Computer classes and internet access are offered to anyone from the neighborhood, for a nominal fee. The lending library (the only lending library in northern Nicaragua) and playground are also available to all community members and their children.
- annual quinceañera for the group of students turning 15 years old that year
- mandatory classes for both students and parents, that include seminars on subjects such as domestic-violence prevention, family planning, environmental protection, and health and hygiene
Developed by CdA sponsors, the Ayudate Project is about self-empowerment through family home-gardening. What started as a shot in the dark to alleviate hunger has turned into a much more significant venture. Don Luis, night guard at CdA headquarters in Jinotega, has taken the helm, recruiting over 20 families to participate. With donations from Home Depot and The Rotary Club, our community members are learning to grow their own food. As this project expands, we are looking to offer nutrition and cooking classes that will further broaden the knowledge-base of our community. Find out more by watching our informative short clip.

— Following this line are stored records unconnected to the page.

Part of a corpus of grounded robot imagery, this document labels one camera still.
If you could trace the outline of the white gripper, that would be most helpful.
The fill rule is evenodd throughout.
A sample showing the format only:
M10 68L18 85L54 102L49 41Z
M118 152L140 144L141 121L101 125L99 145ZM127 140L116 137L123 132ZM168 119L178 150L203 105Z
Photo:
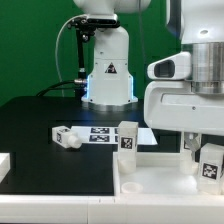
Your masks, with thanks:
M144 121L153 129L185 132L184 147L195 161L201 134L224 136L224 96L194 94L185 81L153 81L145 91Z

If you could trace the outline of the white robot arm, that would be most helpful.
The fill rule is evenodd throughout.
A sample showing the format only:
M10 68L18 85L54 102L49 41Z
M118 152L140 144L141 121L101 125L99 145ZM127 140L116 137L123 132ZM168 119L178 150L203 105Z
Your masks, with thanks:
M85 104L123 108L137 101L128 72L129 36L120 13L141 12L151 0L73 0L83 10L82 36L95 37ZM202 134L224 136L224 0L166 0L166 25L182 50L147 67L144 120L178 131L193 151Z

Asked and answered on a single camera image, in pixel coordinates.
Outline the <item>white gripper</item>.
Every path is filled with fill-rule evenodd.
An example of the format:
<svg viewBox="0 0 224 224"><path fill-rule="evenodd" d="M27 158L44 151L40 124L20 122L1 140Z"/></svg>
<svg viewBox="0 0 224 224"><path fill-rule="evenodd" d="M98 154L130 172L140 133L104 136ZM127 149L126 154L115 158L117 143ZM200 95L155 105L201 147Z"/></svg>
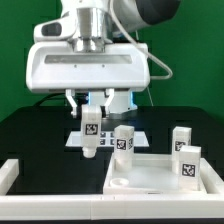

CdA is involved in changing community literacy patterns with a full-time librarian, book club, contests, and news kiosk. Our goal is to encourage residents of surrounding neighborhoods to enjoy reading throughout their lifetime. Students have mandatory reading time and our library is now open on the weekends, to further allow interest in reading to blossom.
Lowering Pregnancy Rates
In conjunction with the Peace Corps and local health authorities, CdA is currently developing a program aimed at reducing teen pregnancy rates.
Círculo de Amigas has campaigned to change families from cooking with rain forest wood to propane. As of December 2002 we had provided 82 set-ups of 3-burner stoves, complete with valves, fittings, fuel tanks (full), stands, and a safety lesson. While the shift away from traditional cooking methods has met with some resistance (lifetime habits of cooking and eating can be difficult to change, and propane refills are a relatively large periodic expense as compared to weekly wood purchases) there have been successes as well. The program is currently (Fall, 2011) being evaluated and improved, to allow for better participation.
Access to Clean Water
We in the developed world take for granted our water taps. In Jinotega, finding water is often the first hurdle. Storing it, free from bugs and debris, is the next. Círculo de Amigas has worked to help get water delivered to the barrio, and to get covered barrels to families for them to store it in. In 2009 the European Community financed the extension of the city water supply and sewage system to the poor neighborhoods surrounding CdA. We are working with the families of our sponsored girls to evaluate their ability to connect to these water systems, and to provide assistance with costs, or alternatives (such as correctly-designed and installed latrines) for families in areas which cannot access the lines due to geography and topography.
Sewing, Crafts, and Income Generation
Teaching a group of poor Nicaraguan women to sew is how Círculo de Amigas began. In 1986, Pat started collecting sewing supplies and pedal-operated sewing machines. The following year, she delivered them to 23 families who lived in 16 houses without electricity.
Pat says, “I came to know some incredibly strong women; women who work on a par with the men in the fields; who clear the brush and prune coffee bushes with machetes that scare the hell out of me, but who were scared to death of sewing machines. These women shared their stories of fleeing their homes and leaving behind everything they owned when burned out by the Contras during the war.“
In 1991 Pat returned to another Nicaraguan village with a pickup truck full of more donated supplies. She stayed there three and one-half months, hiring a local widow–and mother of 13 children–to help her. The sewing program blossomed from there, allowing women to augment their income. CdA still occasionally receives donations of sewing machines, but has moved on to working with area women to identify other crafts or businesses that may be used to generate income for the community.